Exercise: The whole listing below should be duplicated exactly, with nothing left out.

Recorded information:
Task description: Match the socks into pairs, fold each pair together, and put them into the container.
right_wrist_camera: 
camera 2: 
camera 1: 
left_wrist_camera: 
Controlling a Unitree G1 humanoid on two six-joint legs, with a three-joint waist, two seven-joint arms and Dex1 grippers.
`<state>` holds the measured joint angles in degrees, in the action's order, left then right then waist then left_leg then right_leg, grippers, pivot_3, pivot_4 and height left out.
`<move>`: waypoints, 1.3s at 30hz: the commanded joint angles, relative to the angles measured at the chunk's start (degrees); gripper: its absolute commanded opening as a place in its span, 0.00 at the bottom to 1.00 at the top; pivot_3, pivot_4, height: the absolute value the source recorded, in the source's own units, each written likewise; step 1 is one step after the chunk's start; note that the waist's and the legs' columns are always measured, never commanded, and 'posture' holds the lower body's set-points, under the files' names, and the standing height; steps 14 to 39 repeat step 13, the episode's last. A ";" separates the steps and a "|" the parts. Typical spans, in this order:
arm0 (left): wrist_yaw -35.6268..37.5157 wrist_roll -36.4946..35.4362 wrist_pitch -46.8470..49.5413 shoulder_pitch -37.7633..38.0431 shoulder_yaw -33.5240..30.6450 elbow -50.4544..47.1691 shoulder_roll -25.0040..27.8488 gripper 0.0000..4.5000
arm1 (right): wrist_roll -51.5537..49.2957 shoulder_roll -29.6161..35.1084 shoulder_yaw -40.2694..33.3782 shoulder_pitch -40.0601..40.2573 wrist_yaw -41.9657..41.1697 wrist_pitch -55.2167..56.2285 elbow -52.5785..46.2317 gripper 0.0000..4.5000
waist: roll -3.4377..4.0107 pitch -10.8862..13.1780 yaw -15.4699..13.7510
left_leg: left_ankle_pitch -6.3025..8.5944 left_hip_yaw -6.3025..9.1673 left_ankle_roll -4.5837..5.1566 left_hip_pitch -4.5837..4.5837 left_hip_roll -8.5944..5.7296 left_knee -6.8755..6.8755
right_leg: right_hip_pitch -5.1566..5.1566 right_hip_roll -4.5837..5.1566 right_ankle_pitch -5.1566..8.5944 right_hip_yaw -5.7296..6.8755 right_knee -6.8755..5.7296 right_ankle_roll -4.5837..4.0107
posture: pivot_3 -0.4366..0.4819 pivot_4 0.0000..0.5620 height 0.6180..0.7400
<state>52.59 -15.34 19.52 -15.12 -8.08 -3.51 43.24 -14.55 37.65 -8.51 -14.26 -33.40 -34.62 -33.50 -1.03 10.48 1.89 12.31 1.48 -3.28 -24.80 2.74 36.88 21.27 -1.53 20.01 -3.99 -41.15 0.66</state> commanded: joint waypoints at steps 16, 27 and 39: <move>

Answer for this exercise:
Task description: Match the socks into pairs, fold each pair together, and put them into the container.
right_wrist_camera: 
camera 2: 
camera 1: 
left_wrist_camera: 
Controlling a Unitree G1 humanoid on two six-joint legs, with a three-joint waist, two seven-joint arms and Dex1 grippers.
`<state>` holds the measured joint angles in degrees, in the action's order, left then right then waist then left_leg then right_leg, grippers, pivot_3, pivot_4 and height left out.
`<move>`: waypoints, 1.3s at 30hz: the commanded joint angles, relative to the angles measured at the chunk's start (degrees); gripper: its absolute commanded opening as a place in its span, 0.00 at the bottom to 1.00 at the top; pivot_3, pivot_4, height: the absolute value the source recorded, in the source's own units, each written likewise; step 1 is one step after the chunk's start; note that the waist's and the legs' columns are always measured, never commanded, and 'posture' holds the lower body's set-points, under the files' names, and the standing height; steps 14 to 39 repeat step 13, the episode's last. A ";" separates the steps and a "|" the parts. Typical spans, in this order:
arm0 (left): wrist_yaw -35.6268..37.5157 wrist_roll -36.4946..35.4362 wrist_pitch -46.8470..49.5413 shoulder_pitch -37.7633..38.0431 shoulder_yaw -33.5240..30.6450 elbow -50.4544..47.1691 shoulder_roll -25.0040..27.8488 gripper 0.0000..4.5000
arm1 (right): wrist_roll -51.5537..49.2957 shoulder_roll -29.6161..35.1084 shoulder_yaw -40.2694..33.3782 shoulder_pitch -40.0601..40.2573 wrist_yaw -41.9657..41.1697 wrist_pitch -55.2167..56.2285 elbow -52.5785..46.2317 gripper 0.0000..4.5000
waist: roll -3.4377..4.0107 pitch -10.8862..13.1780 yaw -15.4699..13.7510
left_leg: left_ankle_pitch -6.3025..8.5944 left_hip_yaw -6.3025..9.1673 left_ankle_roll -4.5837..5.1566 left_hip_pitch -4.5837..4.5837 left_hip_roll -8.5944..5.7296 left_knee -6.8755..6.8755
right_leg: right_hip_pitch -5.1566..5.1566 right_hip_roll -4.5837..5.1566 right_ankle_pitch -5.1566..8.5944 right_hip_yaw -5.7296..6.8755 right_knee -6.8755..5.7296 right_ankle_roll -4.5837..4.0107
posture: pivot_3 -0.4366..0.4819 pivot_4 0.0000..0.5620 height 0.6180..0.7400
<state>52.59 -15.34 19.52 -15.12 -8.08 -3.51 43.24 -14.55 37.65 -8.51 -14.26 -33.40 -34.62 -33.50 -1.03 10.48 1.89 12.31 1.48 -3.28 -24.80 2.74 36.88 21.27 -1.53 20.01 -3.99 -41.15 0.66</state> commanded: joint waypoints at steps 16, 27 and 39: <move>

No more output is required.